RECLAIM the CITY

RECLAIM the CITY
20 DETIK SAJA SOBAT! Mohon dukungan waktu anda untuk mengunjungi page ini & menjempolinya. Dengan demikian anda tlh turut menyebarkan kampanye 1000 karya rupa selama setahun u. memajukan demokrasi, HAM, keadilan melalui page ini.
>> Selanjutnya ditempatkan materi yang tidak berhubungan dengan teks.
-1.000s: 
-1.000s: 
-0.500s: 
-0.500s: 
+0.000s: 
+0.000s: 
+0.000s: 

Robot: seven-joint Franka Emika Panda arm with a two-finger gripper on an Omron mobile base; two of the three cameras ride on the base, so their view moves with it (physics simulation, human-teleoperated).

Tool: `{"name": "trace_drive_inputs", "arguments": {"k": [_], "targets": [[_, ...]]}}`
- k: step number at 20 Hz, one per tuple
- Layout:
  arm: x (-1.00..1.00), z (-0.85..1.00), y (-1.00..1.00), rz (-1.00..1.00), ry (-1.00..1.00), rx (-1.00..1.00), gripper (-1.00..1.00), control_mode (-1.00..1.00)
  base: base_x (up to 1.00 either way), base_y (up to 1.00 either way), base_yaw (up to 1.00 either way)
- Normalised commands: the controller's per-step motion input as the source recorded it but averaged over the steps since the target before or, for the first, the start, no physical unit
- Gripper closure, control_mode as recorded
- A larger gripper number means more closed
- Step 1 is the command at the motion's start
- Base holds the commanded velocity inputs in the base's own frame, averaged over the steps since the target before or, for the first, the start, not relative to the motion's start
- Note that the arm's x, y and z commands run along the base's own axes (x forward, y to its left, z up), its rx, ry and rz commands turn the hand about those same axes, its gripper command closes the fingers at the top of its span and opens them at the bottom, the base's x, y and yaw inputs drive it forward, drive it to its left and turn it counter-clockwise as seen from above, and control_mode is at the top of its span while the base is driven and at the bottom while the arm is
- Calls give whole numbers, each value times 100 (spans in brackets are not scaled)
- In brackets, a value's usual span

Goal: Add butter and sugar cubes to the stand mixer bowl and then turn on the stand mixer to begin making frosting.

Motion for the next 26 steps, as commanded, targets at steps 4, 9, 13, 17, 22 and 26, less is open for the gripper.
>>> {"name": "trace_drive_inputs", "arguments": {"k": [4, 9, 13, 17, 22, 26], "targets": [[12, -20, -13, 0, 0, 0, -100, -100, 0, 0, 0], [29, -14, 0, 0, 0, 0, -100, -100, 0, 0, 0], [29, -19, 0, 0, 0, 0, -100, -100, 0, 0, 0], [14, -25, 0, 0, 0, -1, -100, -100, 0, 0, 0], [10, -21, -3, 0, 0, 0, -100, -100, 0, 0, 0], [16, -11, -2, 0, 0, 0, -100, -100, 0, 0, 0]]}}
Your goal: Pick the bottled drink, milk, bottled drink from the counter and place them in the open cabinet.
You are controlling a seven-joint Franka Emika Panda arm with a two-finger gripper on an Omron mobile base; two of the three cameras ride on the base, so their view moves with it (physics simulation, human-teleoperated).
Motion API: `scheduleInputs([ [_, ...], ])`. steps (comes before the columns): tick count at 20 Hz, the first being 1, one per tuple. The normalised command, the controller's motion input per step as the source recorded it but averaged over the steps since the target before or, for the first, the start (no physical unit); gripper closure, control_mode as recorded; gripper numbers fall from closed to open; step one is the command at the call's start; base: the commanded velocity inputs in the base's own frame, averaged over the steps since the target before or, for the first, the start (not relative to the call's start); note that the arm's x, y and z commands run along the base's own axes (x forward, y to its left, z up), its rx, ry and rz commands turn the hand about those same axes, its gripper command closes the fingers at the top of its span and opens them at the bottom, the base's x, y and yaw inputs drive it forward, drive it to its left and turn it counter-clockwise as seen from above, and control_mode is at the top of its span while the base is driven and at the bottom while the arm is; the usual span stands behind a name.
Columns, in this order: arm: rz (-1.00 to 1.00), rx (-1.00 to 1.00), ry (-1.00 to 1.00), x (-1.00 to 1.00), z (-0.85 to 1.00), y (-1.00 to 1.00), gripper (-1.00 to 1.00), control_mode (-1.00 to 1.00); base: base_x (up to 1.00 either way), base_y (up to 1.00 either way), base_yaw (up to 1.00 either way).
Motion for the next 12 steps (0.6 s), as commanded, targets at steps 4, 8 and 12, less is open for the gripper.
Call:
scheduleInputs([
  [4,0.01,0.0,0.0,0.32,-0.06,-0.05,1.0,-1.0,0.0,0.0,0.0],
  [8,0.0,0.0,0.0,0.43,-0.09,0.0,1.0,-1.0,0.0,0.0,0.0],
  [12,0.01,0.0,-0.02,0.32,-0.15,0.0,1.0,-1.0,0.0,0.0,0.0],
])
Anda pun dpt men-tag, men-share, merekomendasikan page ini kepada kawan anda. salam pembebasan silah klik Galeri Rupa Lentera di Atas Bukit (kerja.pembebasan)

Kamis, 04 September 2008

Kisah Seuntai Awan Kecil

Subcomandante Marcos
7 November 1997

Dalam Kata Adalah Senjata, suntingan Ronny Agustinus
(Resist Book 2005)

Alkisah, hiduplah sebuah awan yang sangat keil dan
sangat kesepian dan bisa berkeliaran jauh-jauh dari
awan-awan besar. Ia sangat kecil, nyaris tak sampai
seuntai. Dan manakala awan-awan besar menajdikan diri
mereka hujan untuk mengecat hijau pegunungan, si awan
kecil akan terbang mendekat untuk menawarkan jasanya.
Tapi mereka mengoloknya karena ia begitu kecil.

"Kau tak punya apa-apa buat diberikan", awan-awan
besar biasa memberitahunya. "Alangkah kecilnya
dirimu".

Mereka mengoloknya menjadi-jadi. Lantas, dengan sangat
sedih si awan kecil mencoba menyingkir ketempat lain
untuk menjadikan dirinya hujan, tapi kemanapun dia
pergi, awan-awan besar mendesaknya minggir. Maka si
awan kecil pergi lebih jauh lagi sampai ia tiba di
tempat yang sangat kering kerontang, saking keringnya
sampai tak satu pun dahan tumbuh, dan si awan
kecil berkata pada cerminnya (aku lupa memberitahumu
bahwa si awan kecil ini membawa-bawa cermin agar ia
bisa bicara dengan dirinya sendiri saat sedang
sendirian) :

"Ini lokasi sempurna untuk menjadikan diriku hujan
karena tak seorang pun pernah datang kemari."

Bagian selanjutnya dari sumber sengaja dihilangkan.